Devançant le problème, certains Témoins avocats, médecins, comptables, etc., ont mis par écrit les principes à suivre dans ce domaine et les font lire aux Témoins de Jéhovah qui les consultent avant que ceux-ci ne leur révèlent quoi que ce soit de confidentiel. Ainsi, il est bien entendu à l’avance que si un péché grave est mis en lumière le pécheur se verra encouragé à aller en parler aux anciens de sa congrégation et que, s’il ne le fait pas, le conseiller se sentira tenu d’aller lui-même trouver les anciens.
Il peut arriver que, poussé par ses convictions personnelles fondées sur sa connaissance de la Parole de Dieu, un serviteur fidèle de Dieu décide de forcer, voire d’enfreindre, l’obligation au secret professionnel parce qu’elle s’efface devant la loi divine. Il lui faudra pour cela faire preuve de courage et de discernement. L’objectif n’est pas d’empiéter sur la liberté des autres, mais d’aider ceux qui s’égarent et de préserver la pureté de la congrégation chrétienne. On passera sur les transgressions mineures dues à l’imperfection. Dans ce cas, “l’amour couvre une multitude de péchés”, et l’on doit pardonner “jusqu’à soixante-dix-sept fois”. (Matthieu 18:21, 22.) C’est “un temps pour se taire”. Par contre, lorsque quelqu’un essaie de dissimuler un péché grave, on peut décider que c’est “un temps pour parler”.
[Notes]
a Marie est une personne fictive, mais la situation qu’elle affronte a été vécue par des chrétiens. La ligne de conduite qu’elle va adopter illustre comment certains ont appliqué les principes de la Bible en de pareilles circonstances.

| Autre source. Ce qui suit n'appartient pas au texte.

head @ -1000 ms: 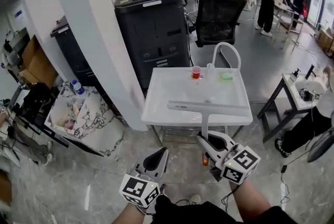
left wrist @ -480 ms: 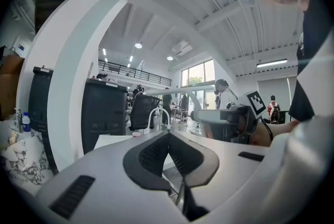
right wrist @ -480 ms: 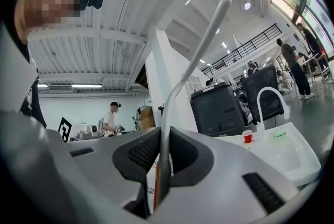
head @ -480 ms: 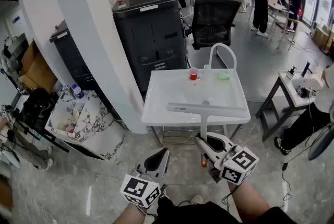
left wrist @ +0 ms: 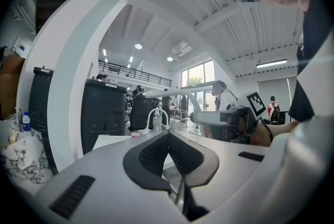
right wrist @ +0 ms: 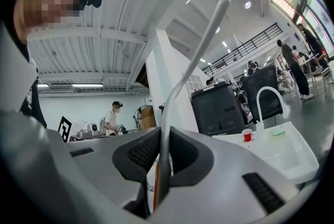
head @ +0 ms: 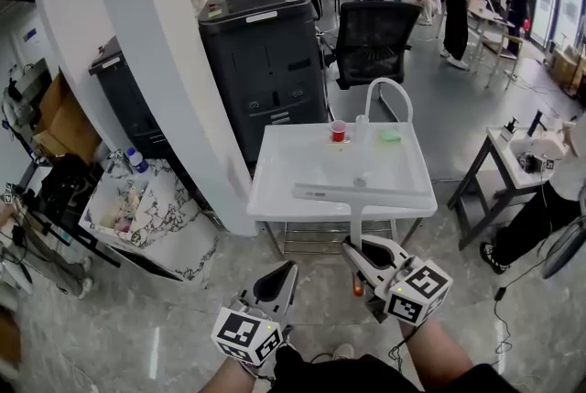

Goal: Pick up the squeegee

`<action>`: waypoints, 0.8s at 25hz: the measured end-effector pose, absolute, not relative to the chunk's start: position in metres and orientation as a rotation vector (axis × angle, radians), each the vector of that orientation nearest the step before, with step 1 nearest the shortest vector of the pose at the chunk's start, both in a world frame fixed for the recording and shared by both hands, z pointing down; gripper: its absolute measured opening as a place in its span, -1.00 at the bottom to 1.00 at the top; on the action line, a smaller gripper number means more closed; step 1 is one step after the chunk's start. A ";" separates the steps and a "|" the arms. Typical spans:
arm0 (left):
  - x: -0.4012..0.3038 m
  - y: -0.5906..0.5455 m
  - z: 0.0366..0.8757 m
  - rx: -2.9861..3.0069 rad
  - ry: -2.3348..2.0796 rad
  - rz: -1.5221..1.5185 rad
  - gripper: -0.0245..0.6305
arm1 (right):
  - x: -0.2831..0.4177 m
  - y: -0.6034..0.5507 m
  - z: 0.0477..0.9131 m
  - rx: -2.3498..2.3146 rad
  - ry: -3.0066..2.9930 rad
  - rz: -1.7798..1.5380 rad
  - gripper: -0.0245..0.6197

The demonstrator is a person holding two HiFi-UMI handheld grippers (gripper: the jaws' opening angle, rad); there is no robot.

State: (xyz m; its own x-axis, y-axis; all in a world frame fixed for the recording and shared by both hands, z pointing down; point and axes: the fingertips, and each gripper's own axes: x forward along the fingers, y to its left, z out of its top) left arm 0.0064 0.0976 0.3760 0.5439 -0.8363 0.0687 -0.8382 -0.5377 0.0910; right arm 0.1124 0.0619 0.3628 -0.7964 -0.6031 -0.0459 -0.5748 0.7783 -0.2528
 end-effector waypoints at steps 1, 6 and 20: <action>0.007 0.098 0.375 2.657 -1.450 0.022 -0.87 | 0.113 0.062 0.362 -0.947 2.844 -0.343 -0.76; 0.011 0.097 0.376 2.668 -1.450 0.024 -0.87 | 0.117 0.061 0.363 -0.944 2.841 -0.341 -0.76; 0.011 0.095 0.366 2.669 -1.477 0.023 -0.87 | 0.114 0.057 0.355 -0.915 2.843 -0.327 -0.76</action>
State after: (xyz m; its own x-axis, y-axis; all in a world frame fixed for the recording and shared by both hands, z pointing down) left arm 0.0106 0.0951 0.3661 0.5319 -0.8449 0.0569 -0.8463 -0.5279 0.0719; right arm 0.1140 0.0575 0.3554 -0.8061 -0.5884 -0.0634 -0.5587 0.7919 -0.2467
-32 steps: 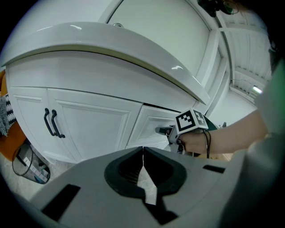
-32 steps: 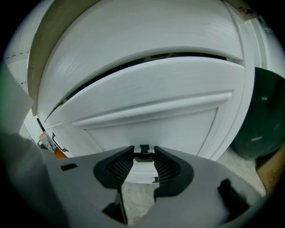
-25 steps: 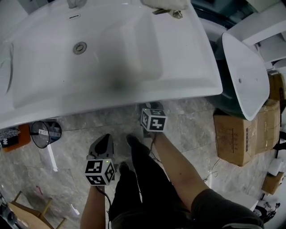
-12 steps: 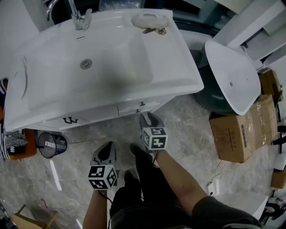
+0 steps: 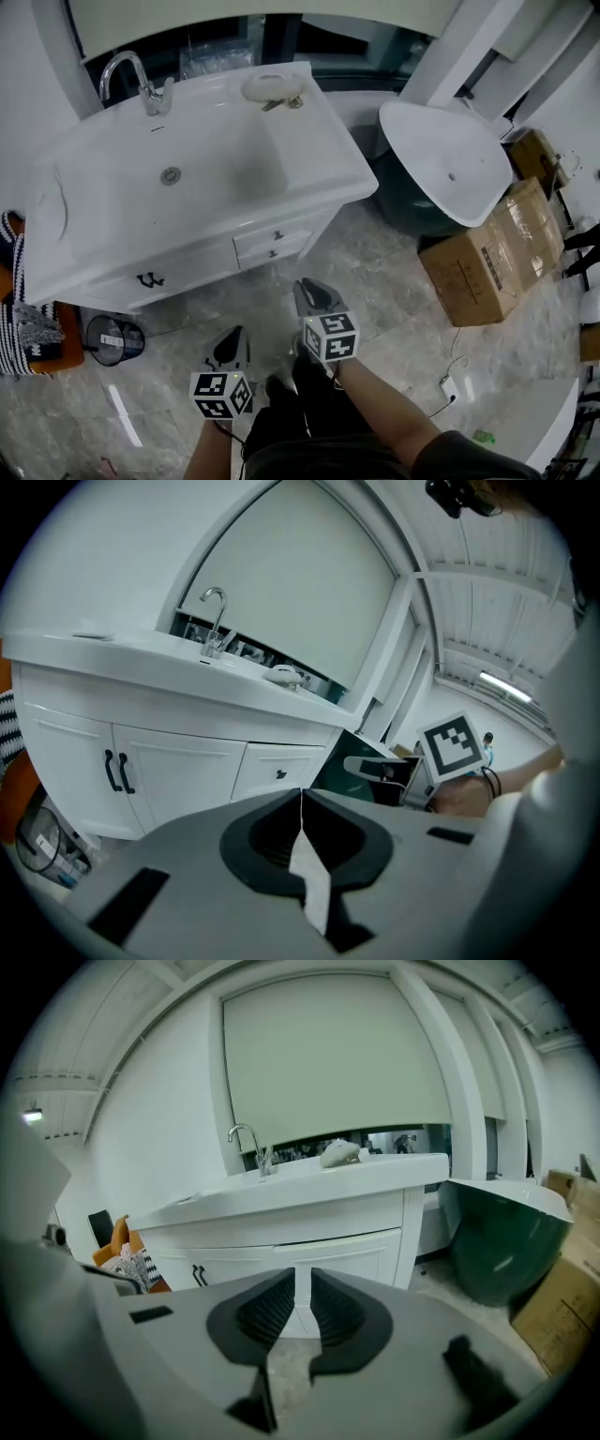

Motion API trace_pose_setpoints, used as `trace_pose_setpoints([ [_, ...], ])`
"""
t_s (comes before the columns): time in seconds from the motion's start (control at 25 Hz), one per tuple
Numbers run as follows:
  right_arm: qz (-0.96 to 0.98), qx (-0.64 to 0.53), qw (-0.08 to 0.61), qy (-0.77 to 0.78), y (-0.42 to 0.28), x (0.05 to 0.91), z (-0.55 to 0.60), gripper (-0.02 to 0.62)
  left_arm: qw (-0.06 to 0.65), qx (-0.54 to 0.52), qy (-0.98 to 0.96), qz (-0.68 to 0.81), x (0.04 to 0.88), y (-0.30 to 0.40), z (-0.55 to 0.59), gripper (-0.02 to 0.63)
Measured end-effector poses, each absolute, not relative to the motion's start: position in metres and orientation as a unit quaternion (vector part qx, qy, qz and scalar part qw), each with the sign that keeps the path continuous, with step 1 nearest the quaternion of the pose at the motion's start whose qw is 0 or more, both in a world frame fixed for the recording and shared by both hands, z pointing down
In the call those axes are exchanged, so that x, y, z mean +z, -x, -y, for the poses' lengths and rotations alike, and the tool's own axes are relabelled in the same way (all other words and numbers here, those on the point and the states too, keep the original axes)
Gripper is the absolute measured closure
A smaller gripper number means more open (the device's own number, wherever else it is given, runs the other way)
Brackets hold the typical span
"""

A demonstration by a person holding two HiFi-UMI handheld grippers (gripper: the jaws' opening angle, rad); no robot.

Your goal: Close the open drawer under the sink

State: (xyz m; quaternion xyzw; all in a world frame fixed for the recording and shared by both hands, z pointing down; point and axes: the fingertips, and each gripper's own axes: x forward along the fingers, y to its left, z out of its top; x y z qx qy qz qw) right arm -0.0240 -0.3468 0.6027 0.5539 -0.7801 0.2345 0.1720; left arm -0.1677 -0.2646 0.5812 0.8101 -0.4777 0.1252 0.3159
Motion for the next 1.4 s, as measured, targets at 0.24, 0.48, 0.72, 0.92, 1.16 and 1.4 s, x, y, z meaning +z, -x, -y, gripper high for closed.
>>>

b Dans leur Commentaire de l’Ancien Testament (angl.), MM. Keil et Delitzsch affirment qu’on jugeait coupable d’une faute ou d’un péché quiconque “avait connaissance du délit commis par un individu (soit qu’il l’ait vu, soit qu’il en ait entendu parler de façon ou d’autre) et, tenu à ce titre de témoigner devant un tribunal pour confondre son auteur, n’agissait pas dans ce sens. Il taisait donc ce qu’il avait vu ou appris, alors qu’au moment de l’enquête publique sur le méfait commis il avait entendu le juge enjoindre solennellement à toutes les personnes sachant quelque chose de l’affaire de se présenter comme témoins”.
[Illustrations, page 15]
L’attitude correcte et pleine d’amour consiste à encourager le chrétien fautif à aller se confier aux anciens, avec l’assurance qu’ils traiteront la question avec bonté et compréhension.